Sanaa Frederick

Personal information
- Nationality: Trinidad and Tobago
- Born: 3 January 2006 (age 20)

Sport
- Sport: Athletics
- Event: Sprint

Achievements and titles
- Personal best: 100m: 11.38 (2024)

Medal record
Women's athletics
Representing Trinidad and Tobago
Central American and Caribbean Games
| Silver medal – second place | 2023 San Salvador | 4×100 m relay |
CARIFTA Games (U20)
| Gold medal – first place | 2023 Nassau | 200 m |
| Bronze medal – third place | 2023 Nassau | 100 m |
| Silver medal – second place | 2023 Nassau | 4×400 m relay |
| Silver medal – second place | 2023 Nassau | 4×100 m relay |
| Silver medal – second place | 2024 St George's | 4x100 m relay |
| Silver medal – second place | 2024 St George's | 4x400 m relay |
Commonwealth Youth Games
| Bronze medal – third place | 2023 Trinbago | 100 m |
| Bronze medal – third place | 2023 Trinbago | 4x100 m mixed relay |

= Sanaa Frederick =

Trinidad and Tobago athlete (born 2006)

Sanna Frederick (born 3 January 2006) is a sprinter who runs for Trinidad and Tobago. She competed at the 2024 Summer Olympics.

==Early life==
She attended Druid Hills High School in Atlanta, Georgia. She agreed to join the University of Georgia on scholarship in November 2023.

==Career==
Competing at the 2023 CARIFTA Games Saana won the 200m title and a bronze medal in the 100m. She also won silver medals in both sprint relay races.
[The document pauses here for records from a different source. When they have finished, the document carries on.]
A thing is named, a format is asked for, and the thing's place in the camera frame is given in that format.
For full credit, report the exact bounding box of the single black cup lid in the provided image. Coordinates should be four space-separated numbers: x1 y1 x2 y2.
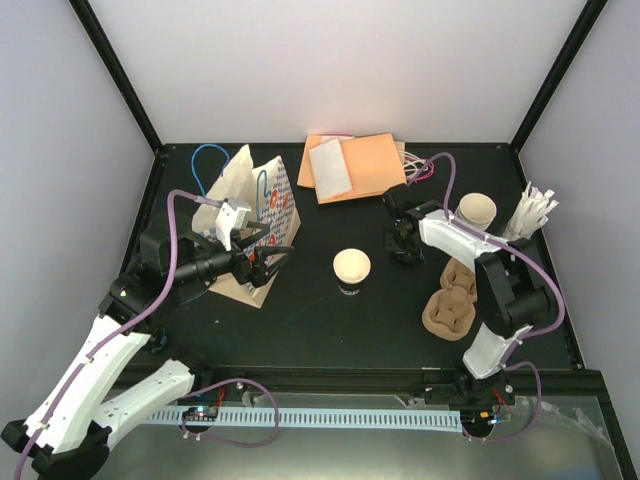
391 250 423 268

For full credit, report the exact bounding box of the blue checkered paper bag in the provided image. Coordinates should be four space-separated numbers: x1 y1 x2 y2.
190 143 302 308

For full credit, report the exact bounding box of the black sleeved paper cup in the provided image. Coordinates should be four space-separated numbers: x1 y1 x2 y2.
332 248 371 296

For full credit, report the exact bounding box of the stack of paper cups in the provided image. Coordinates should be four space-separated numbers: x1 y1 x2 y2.
454 192 497 231

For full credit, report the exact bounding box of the brown cardboard cup carrier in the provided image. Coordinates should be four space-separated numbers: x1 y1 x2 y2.
422 258 477 342

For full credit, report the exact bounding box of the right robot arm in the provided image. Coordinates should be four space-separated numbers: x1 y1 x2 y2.
382 184 566 403

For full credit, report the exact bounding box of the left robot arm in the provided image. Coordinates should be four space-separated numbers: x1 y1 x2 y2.
1 213 294 479

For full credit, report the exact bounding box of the stack of orange paper bags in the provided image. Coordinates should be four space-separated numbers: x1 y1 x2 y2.
297 133 408 204

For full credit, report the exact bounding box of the jar of wrapped straws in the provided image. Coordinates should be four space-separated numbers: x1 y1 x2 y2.
502 182 559 241

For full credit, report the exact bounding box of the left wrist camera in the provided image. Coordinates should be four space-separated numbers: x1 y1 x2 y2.
215 198 252 251

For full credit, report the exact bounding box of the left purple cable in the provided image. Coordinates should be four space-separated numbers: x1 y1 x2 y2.
12 189 224 480

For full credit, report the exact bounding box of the white slotted cable duct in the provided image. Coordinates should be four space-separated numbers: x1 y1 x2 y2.
144 406 463 433

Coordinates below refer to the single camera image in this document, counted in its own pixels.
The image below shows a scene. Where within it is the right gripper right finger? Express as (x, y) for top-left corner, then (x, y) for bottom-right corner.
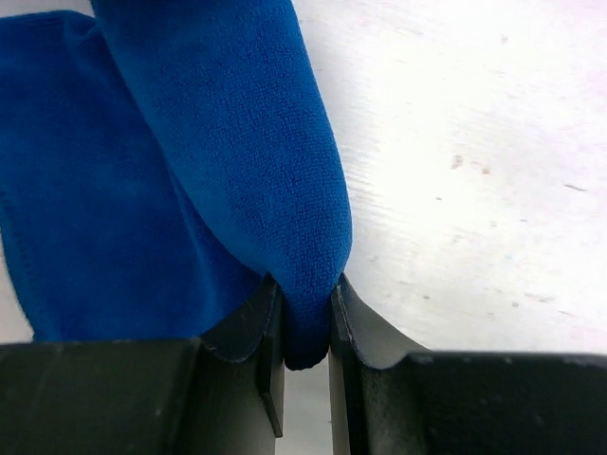
(329, 279), (606, 454)

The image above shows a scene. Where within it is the blue towel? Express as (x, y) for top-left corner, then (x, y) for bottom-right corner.
(1, 1), (352, 370)

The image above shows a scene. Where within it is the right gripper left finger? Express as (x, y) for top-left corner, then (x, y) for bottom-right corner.
(1, 278), (285, 454)

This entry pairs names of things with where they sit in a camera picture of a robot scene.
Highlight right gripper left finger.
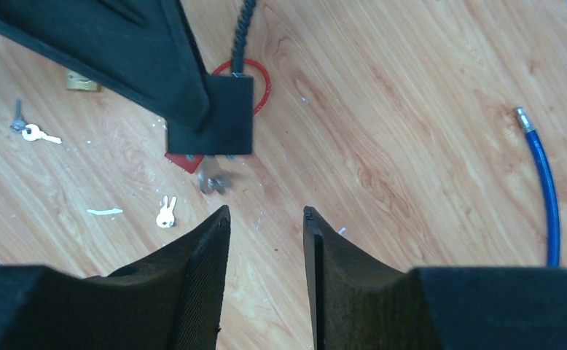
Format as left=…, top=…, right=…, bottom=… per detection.
left=0, top=206, right=231, bottom=349

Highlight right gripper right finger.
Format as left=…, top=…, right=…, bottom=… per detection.
left=303, top=206, right=567, bottom=349

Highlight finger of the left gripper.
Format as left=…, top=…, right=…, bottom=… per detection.
left=0, top=1, right=210, bottom=131

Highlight brass padlock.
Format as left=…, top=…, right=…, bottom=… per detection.
left=66, top=70, right=101, bottom=92

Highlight red lock keys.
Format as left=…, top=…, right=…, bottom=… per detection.
left=155, top=195, right=177, bottom=228

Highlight black cable lock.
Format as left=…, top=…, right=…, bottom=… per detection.
left=166, top=1, right=257, bottom=156

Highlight red cable lock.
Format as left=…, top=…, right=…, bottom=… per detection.
left=164, top=58, right=272, bottom=175

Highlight brass padlock keys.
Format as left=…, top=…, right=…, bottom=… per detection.
left=9, top=99, right=62, bottom=144

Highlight blue cable lock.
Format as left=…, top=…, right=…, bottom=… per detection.
left=514, top=106, right=561, bottom=268

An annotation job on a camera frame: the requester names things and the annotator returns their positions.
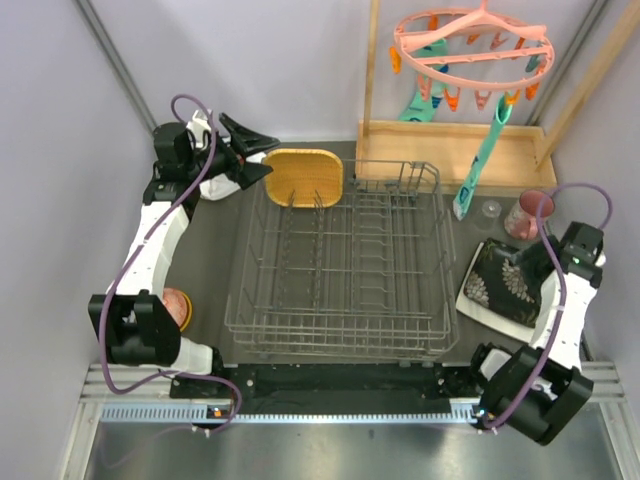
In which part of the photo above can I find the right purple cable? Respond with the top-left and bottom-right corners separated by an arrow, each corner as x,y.
474,182 -> 615,435

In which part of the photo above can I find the black floral square plate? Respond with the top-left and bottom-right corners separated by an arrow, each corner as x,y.
462,238 -> 541,328

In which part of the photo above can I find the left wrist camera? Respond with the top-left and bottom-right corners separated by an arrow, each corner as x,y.
187,110 -> 215,150

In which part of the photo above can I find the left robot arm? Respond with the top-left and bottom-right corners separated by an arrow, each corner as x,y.
88,111 -> 280,397

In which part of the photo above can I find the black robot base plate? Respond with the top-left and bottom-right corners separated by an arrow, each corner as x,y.
222,363 -> 478,416

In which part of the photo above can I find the grey wire dish rack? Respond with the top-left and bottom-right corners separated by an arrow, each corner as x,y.
225,160 -> 459,361

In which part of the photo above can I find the clear glass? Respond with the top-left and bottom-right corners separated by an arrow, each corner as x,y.
481,200 -> 502,221

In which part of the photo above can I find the purple cable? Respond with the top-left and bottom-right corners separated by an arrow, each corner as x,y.
99,93 -> 245,439
474,182 -> 615,435

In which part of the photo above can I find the white printed cloth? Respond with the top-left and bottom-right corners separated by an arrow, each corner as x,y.
199,126 -> 267,201

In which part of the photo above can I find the pink round clothes hanger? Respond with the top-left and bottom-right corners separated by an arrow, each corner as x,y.
389,1 -> 555,112

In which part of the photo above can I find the teal patterned sock back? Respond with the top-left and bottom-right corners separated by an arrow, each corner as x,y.
398,39 -> 448,123

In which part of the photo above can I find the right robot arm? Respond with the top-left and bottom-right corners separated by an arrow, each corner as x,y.
466,222 -> 606,445

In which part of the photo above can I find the teal patterned sock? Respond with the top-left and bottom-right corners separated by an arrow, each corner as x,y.
398,39 -> 448,123
452,95 -> 512,221

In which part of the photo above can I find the wooden tray frame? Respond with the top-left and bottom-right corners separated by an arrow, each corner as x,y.
355,1 -> 639,196

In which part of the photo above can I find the pink ceramic mug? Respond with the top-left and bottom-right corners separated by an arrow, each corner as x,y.
504,189 -> 555,241

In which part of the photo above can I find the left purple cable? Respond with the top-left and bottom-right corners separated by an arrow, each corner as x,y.
99,93 -> 245,439

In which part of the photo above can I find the red patterned bowl yellow rim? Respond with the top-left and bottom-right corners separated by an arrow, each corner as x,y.
162,288 -> 193,332

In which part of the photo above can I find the white square plate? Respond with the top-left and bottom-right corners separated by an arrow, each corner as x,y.
456,240 -> 535,343

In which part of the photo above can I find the teal patterned sock front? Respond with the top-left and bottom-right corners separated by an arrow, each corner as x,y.
452,95 -> 512,221

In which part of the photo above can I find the yellow woven-pattern plate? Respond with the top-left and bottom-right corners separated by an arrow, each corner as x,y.
263,148 -> 344,208

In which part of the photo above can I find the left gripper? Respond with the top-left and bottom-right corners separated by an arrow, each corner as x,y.
184,113 -> 279,189

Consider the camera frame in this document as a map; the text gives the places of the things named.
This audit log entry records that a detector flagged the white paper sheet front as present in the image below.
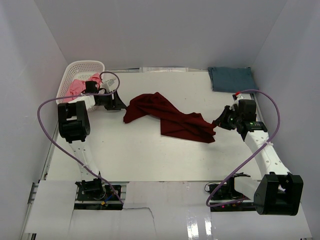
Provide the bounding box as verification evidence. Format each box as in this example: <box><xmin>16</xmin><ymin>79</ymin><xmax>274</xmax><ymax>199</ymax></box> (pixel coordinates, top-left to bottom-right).
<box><xmin>25</xmin><ymin>180</ymin><xmax>311</xmax><ymax>240</ymax></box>

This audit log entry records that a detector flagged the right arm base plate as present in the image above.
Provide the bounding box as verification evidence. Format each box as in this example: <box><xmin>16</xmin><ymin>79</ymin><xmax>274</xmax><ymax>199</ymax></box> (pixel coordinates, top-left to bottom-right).
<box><xmin>209</xmin><ymin>172</ymin><xmax>261</xmax><ymax>212</ymax></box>

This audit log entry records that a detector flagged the dark red t shirt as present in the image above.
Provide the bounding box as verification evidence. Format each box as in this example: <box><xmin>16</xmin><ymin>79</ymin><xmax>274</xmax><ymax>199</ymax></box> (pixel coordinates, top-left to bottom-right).
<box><xmin>123</xmin><ymin>92</ymin><xmax>216</xmax><ymax>144</ymax></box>

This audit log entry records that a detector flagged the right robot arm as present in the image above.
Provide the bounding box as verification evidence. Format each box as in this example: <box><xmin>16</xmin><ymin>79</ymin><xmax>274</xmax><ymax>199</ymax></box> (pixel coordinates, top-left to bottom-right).
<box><xmin>210</xmin><ymin>97</ymin><xmax>304</xmax><ymax>216</ymax></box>

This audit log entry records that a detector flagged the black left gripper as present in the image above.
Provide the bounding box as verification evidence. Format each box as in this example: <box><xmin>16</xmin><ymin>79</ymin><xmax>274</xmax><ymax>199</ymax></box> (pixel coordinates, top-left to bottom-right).
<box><xmin>96</xmin><ymin>89</ymin><xmax>127</xmax><ymax>111</ymax></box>

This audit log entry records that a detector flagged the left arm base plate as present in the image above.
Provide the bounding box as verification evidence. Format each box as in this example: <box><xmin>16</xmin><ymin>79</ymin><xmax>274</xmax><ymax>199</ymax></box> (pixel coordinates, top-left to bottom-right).
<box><xmin>74</xmin><ymin>178</ymin><xmax>127</xmax><ymax>211</ymax></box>

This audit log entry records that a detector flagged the folded teal t shirt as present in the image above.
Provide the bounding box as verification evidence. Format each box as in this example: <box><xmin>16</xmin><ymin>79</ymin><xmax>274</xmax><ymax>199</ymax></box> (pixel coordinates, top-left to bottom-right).
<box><xmin>207</xmin><ymin>66</ymin><xmax>259</xmax><ymax>93</ymax></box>

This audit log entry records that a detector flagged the pink t shirt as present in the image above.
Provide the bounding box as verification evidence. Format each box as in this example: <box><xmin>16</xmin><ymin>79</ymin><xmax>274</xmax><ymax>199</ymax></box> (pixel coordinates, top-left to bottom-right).
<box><xmin>63</xmin><ymin>73</ymin><xmax>102</xmax><ymax>103</ymax></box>

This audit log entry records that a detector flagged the white plastic basket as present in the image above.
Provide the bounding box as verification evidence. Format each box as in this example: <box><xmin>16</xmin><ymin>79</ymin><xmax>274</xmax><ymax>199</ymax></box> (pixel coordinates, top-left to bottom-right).
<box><xmin>56</xmin><ymin>60</ymin><xmax>105</xmax><ymax>105</ymax></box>

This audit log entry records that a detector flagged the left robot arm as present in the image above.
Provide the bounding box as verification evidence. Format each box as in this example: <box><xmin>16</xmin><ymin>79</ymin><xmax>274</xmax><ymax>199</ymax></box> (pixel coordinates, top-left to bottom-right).
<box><xmin>57</xmin><ymin>81</ymin><xmax>127</xmax><ymax>200</ymax></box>

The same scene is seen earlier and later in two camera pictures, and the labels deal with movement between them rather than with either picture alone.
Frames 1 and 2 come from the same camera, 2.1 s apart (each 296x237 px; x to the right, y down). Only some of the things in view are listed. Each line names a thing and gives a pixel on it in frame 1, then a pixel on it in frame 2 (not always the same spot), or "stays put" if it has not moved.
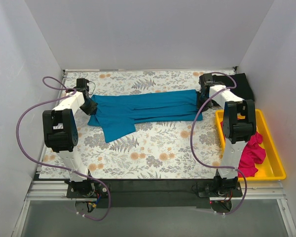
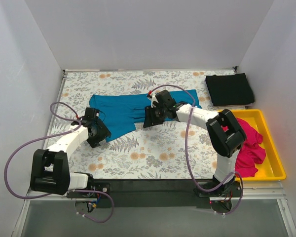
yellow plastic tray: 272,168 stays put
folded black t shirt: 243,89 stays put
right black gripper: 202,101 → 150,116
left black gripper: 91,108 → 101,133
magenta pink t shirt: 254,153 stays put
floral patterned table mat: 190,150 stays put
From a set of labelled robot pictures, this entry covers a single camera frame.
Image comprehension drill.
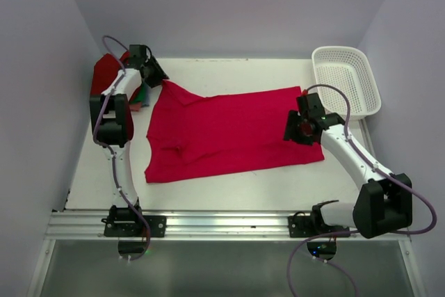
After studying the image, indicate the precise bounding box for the pink red t shirt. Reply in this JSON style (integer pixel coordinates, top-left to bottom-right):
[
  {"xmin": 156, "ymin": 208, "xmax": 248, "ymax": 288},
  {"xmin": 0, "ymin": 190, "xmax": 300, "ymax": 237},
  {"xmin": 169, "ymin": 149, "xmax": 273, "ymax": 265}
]
[{"xmin": 145, "ymin": 81, "xmax": 324, "ymax": 183}]

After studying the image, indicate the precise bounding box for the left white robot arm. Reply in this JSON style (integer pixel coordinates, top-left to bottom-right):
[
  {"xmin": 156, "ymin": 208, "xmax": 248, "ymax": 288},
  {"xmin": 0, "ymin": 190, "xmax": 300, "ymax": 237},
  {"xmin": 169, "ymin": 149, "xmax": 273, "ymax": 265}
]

She won silver with the women’s 4 × 100 m team at the 2023 Central American and Caribbean Games in El Salvador and won bronze in the Girls 100m finals and won bronze in the mixed 4 × 100 m at the 2023 Commonwealth Youth Games hosted at the Hasely Crawford Stadium.

At the 2024 CARIFTA Games she won silver with the Trinidad and Tobago 4 × 100 m relay team and took another silver medal in the 4 × 400 m relay.

On 8 August 2024, she ran as part of the Trinidad and Tobago 4 × 100 m relay team at the 2024 Summer Olympics in Paris.

==Personal life==
Her twin sister Sole Frederick is also a sprinter. In March 2024, the sisters signed a Name, Image and Likeness (NIL) deal with Adidas.